Brief: Lines holding the word "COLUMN": how many does the material below have? Answer with nothing but the number.

### Provided material

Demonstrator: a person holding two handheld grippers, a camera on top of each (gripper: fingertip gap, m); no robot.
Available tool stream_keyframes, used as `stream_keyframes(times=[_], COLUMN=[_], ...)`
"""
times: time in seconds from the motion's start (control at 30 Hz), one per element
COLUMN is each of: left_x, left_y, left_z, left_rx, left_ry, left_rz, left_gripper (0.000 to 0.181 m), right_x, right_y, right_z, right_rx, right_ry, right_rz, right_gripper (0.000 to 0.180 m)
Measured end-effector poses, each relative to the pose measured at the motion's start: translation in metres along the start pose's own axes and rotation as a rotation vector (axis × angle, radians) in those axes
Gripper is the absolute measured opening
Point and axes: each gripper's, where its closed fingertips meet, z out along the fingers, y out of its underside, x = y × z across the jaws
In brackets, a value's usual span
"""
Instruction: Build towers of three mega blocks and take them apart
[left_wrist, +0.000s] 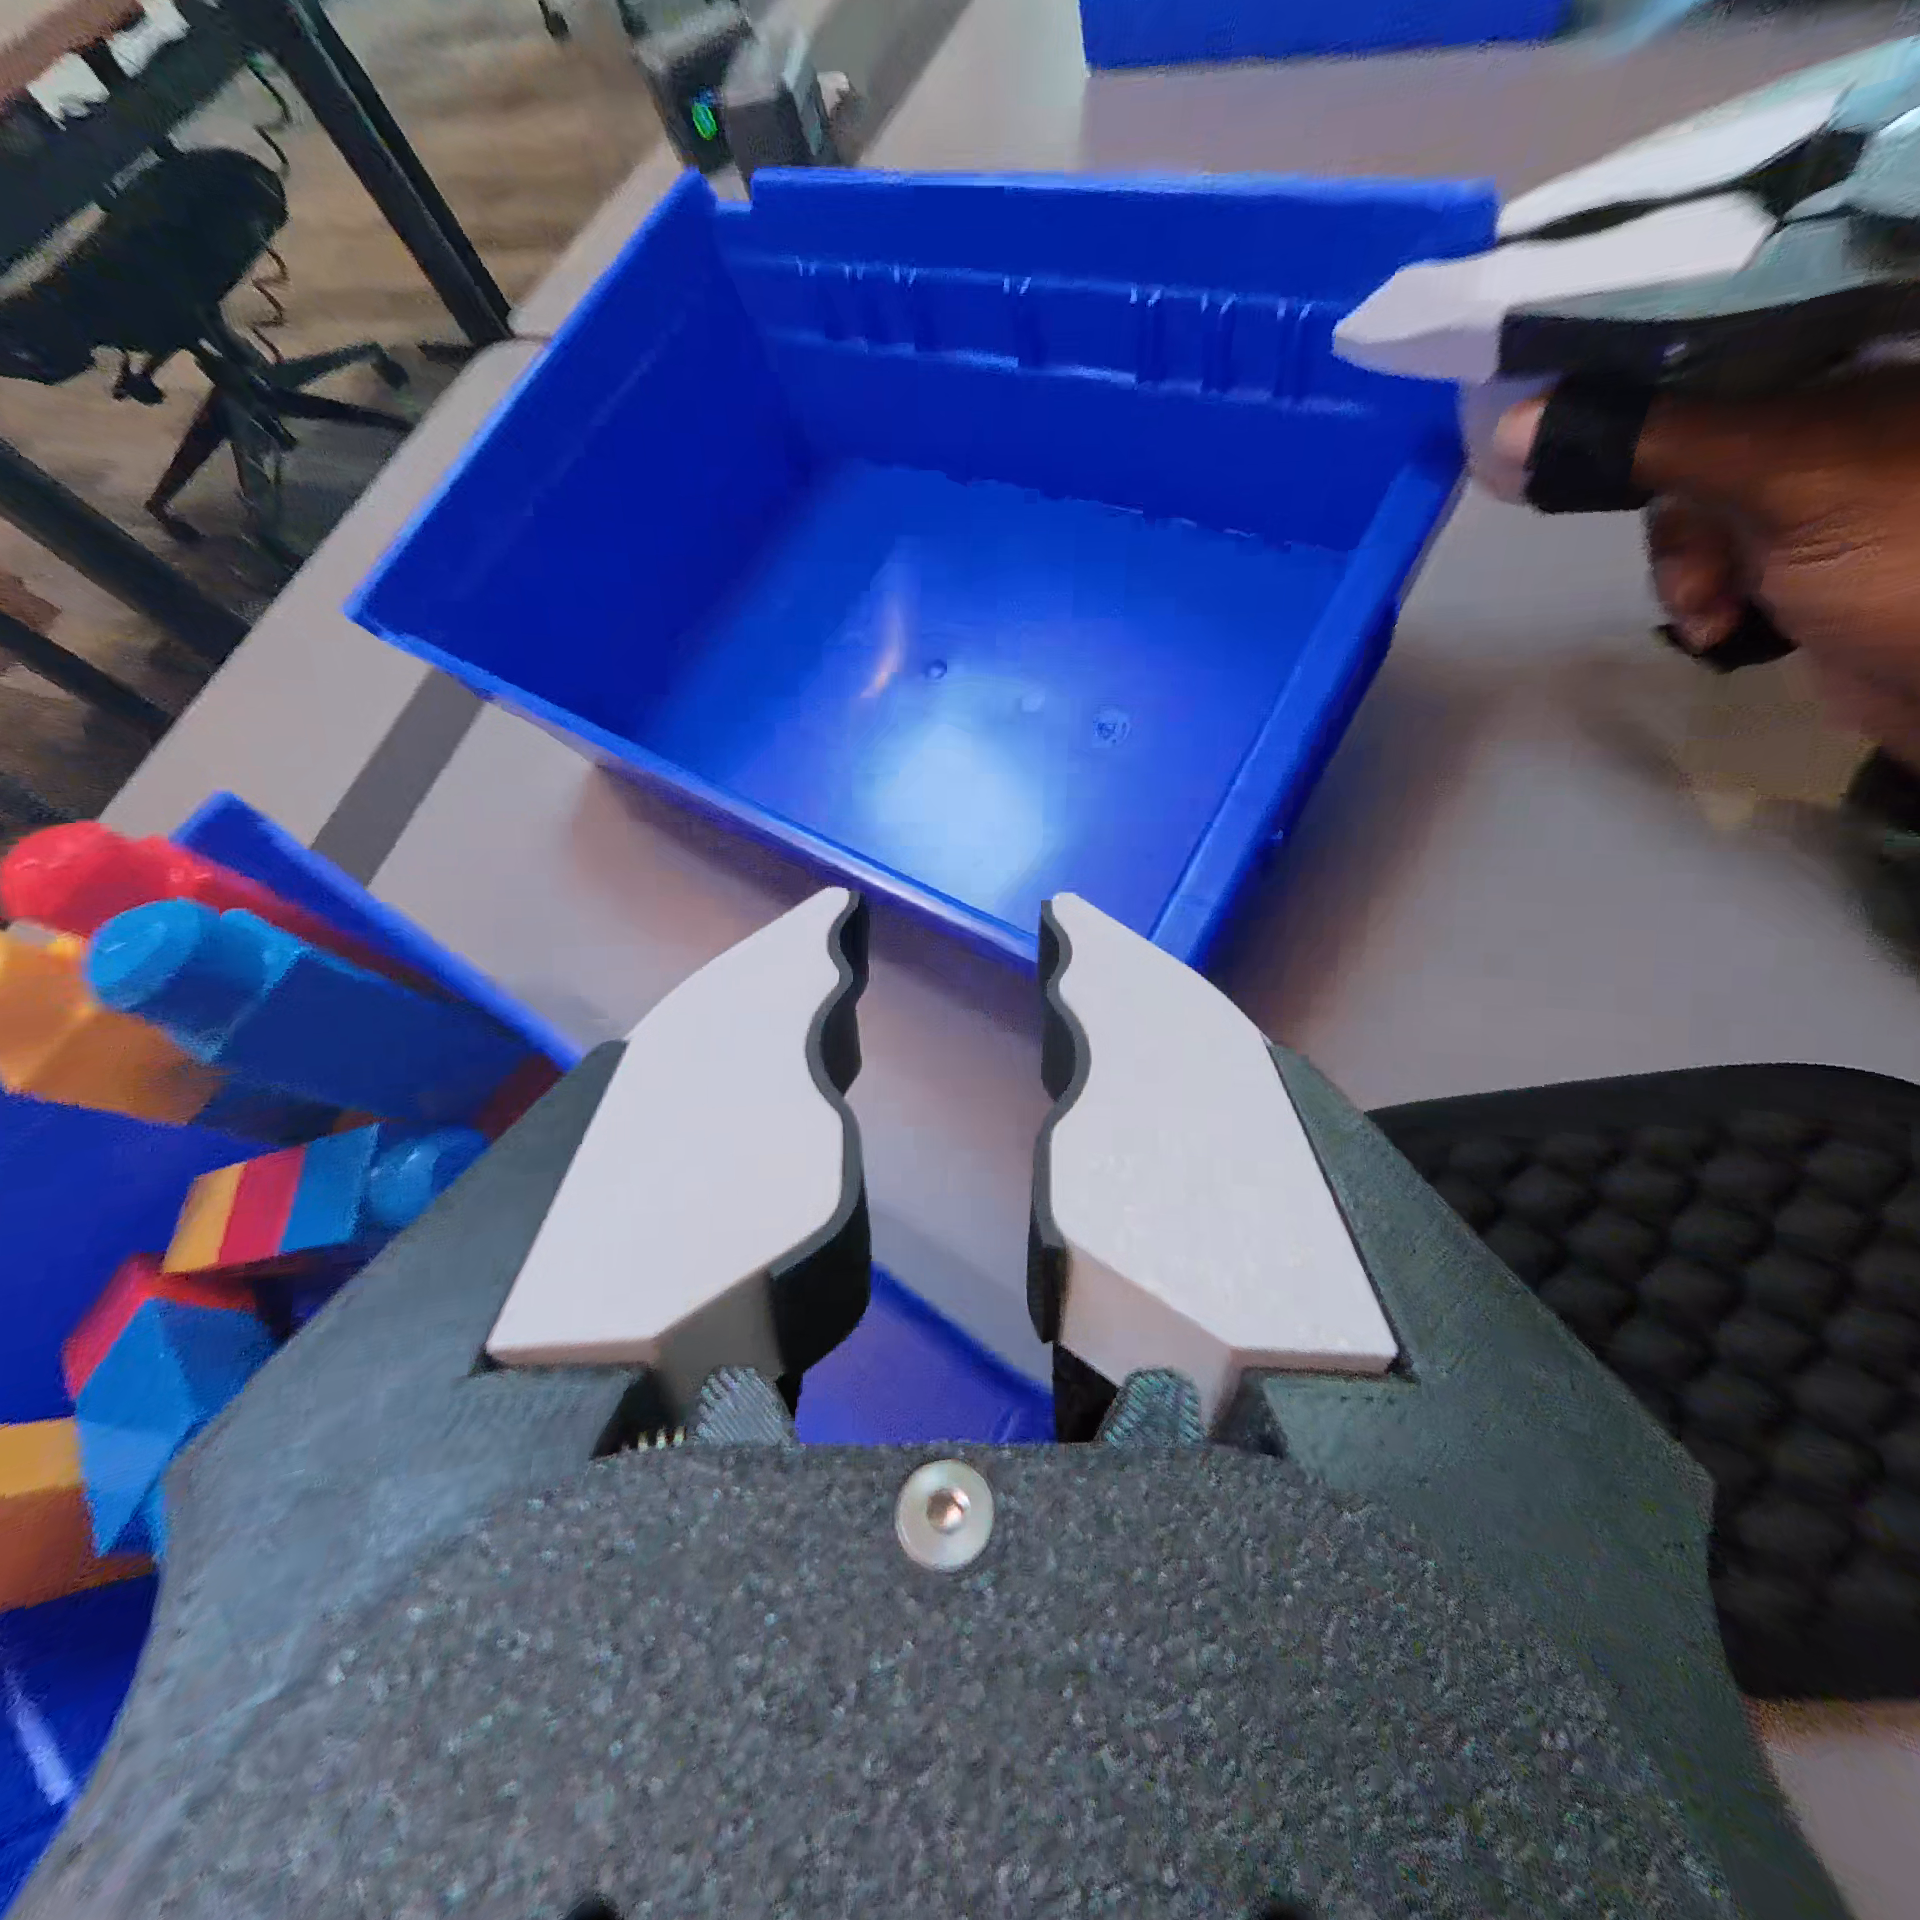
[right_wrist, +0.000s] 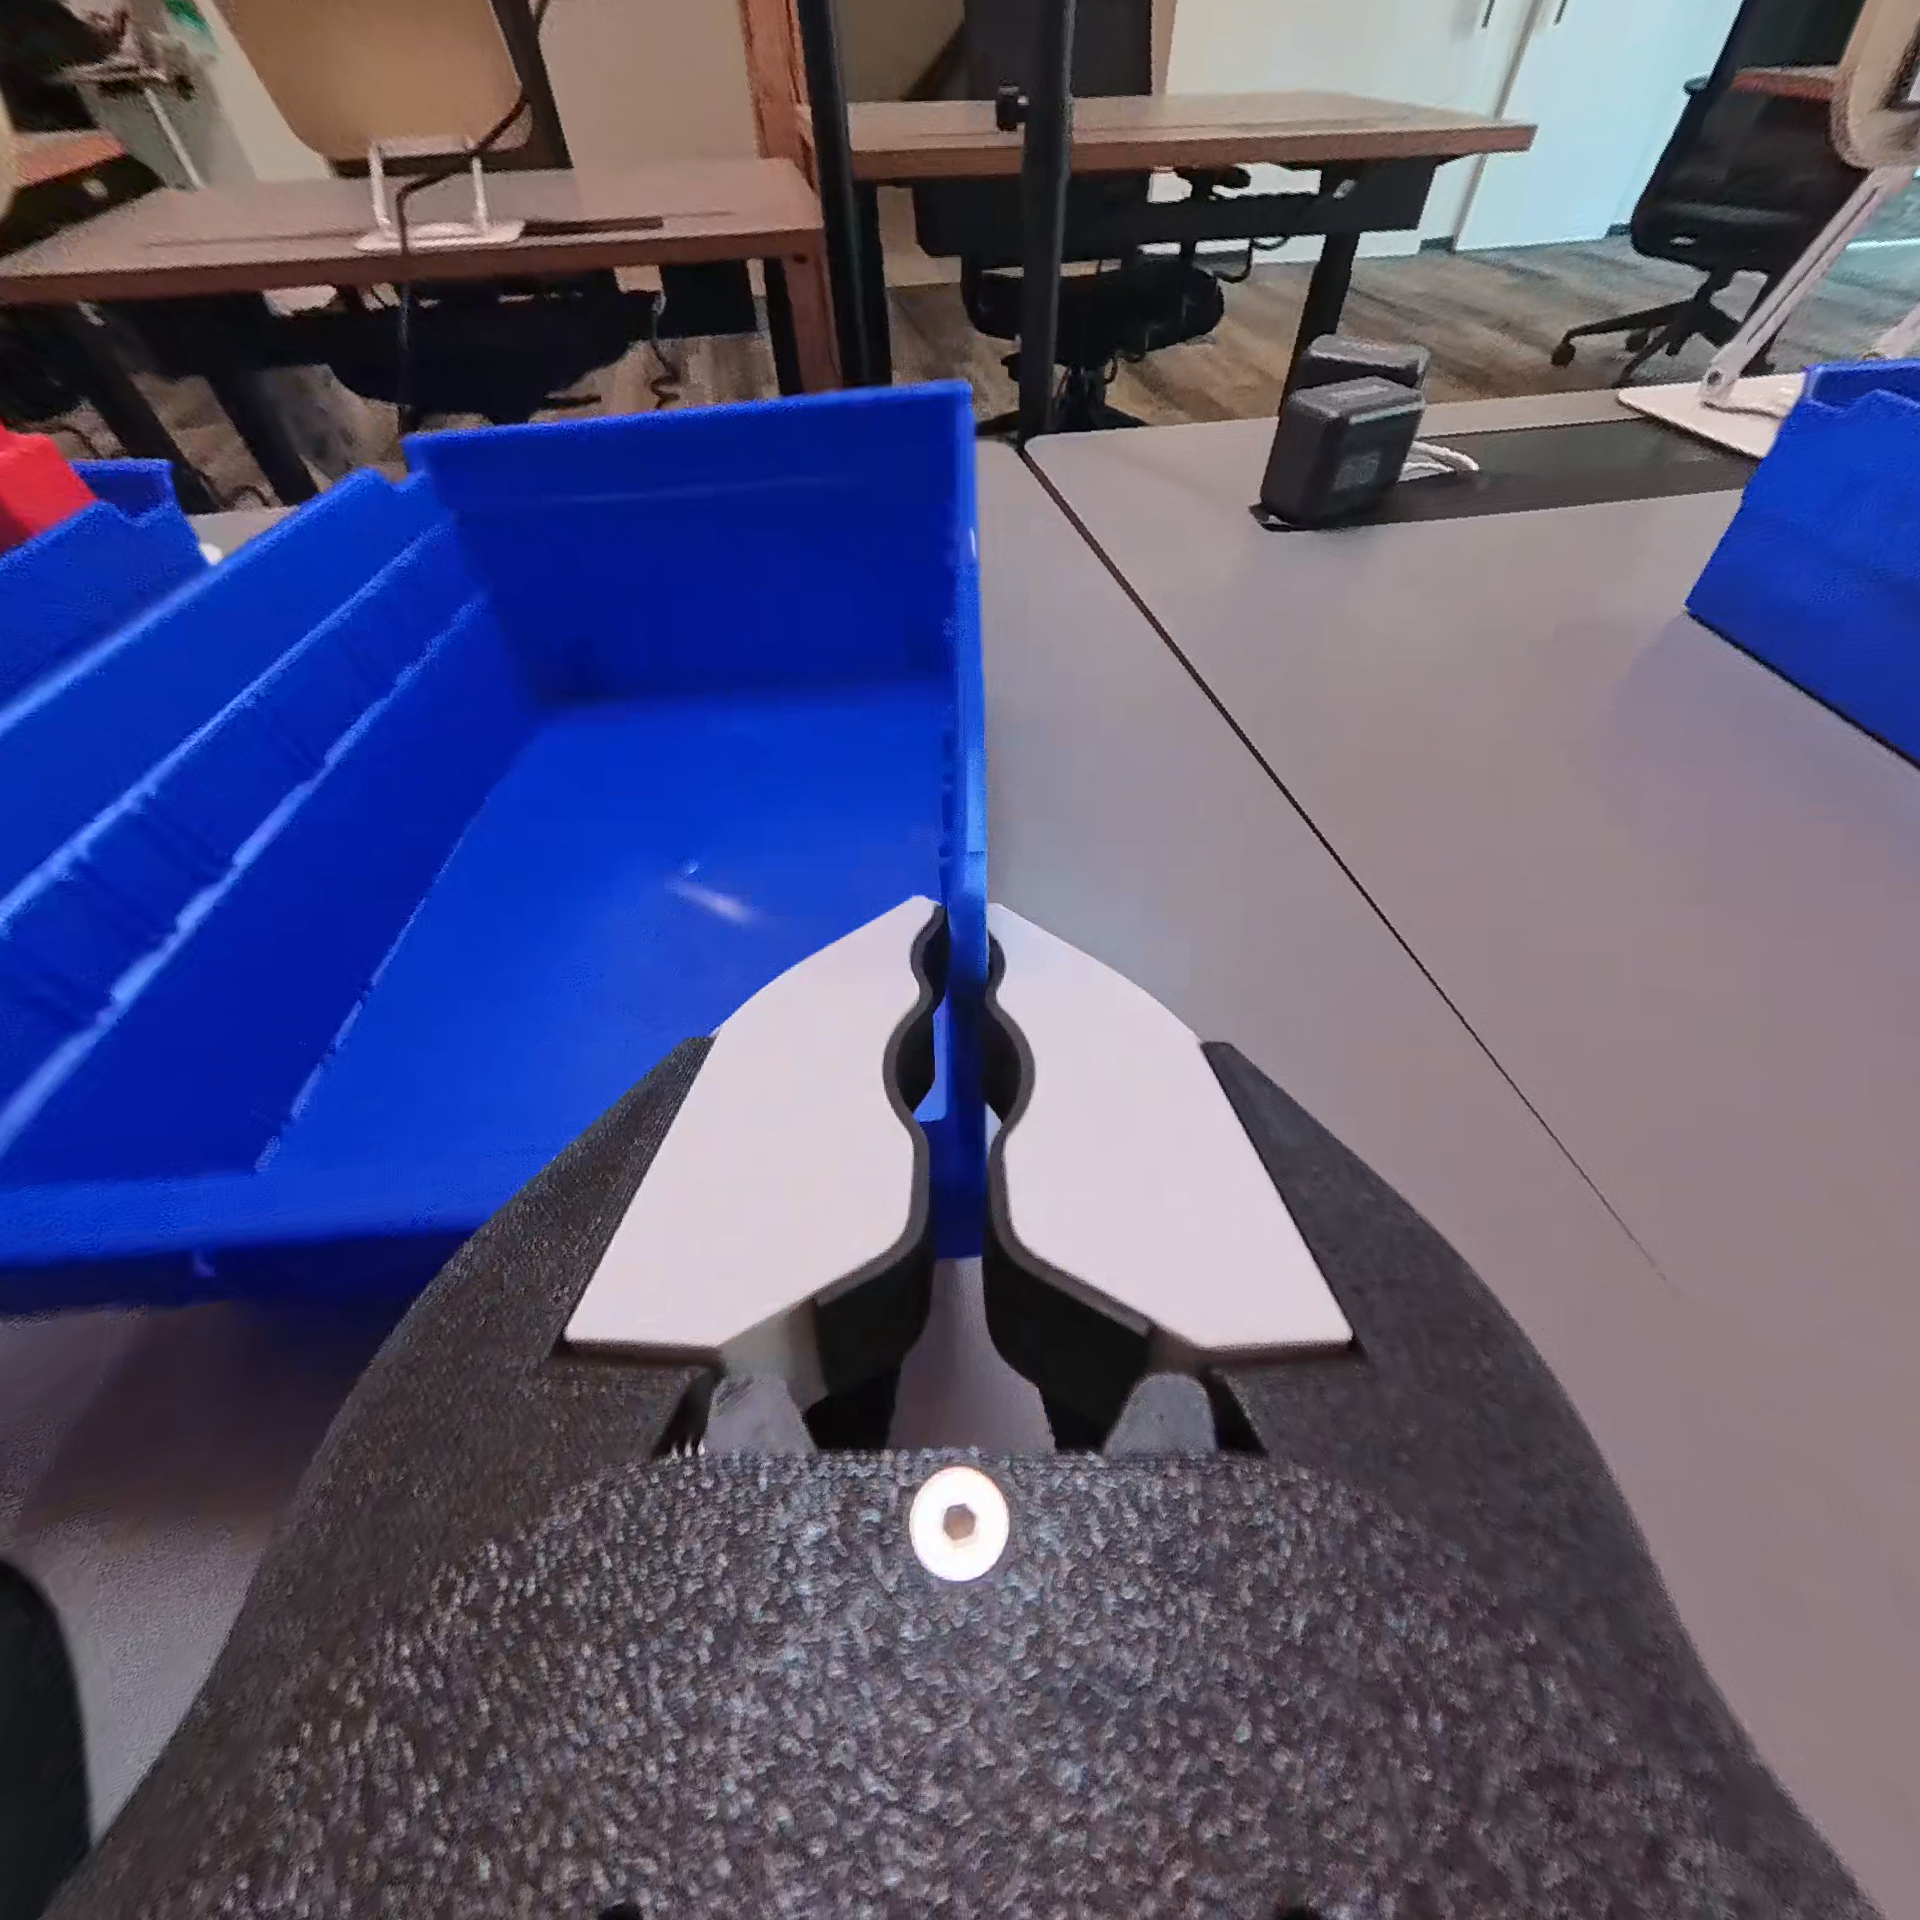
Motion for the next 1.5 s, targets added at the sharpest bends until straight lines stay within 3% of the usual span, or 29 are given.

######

Result: 2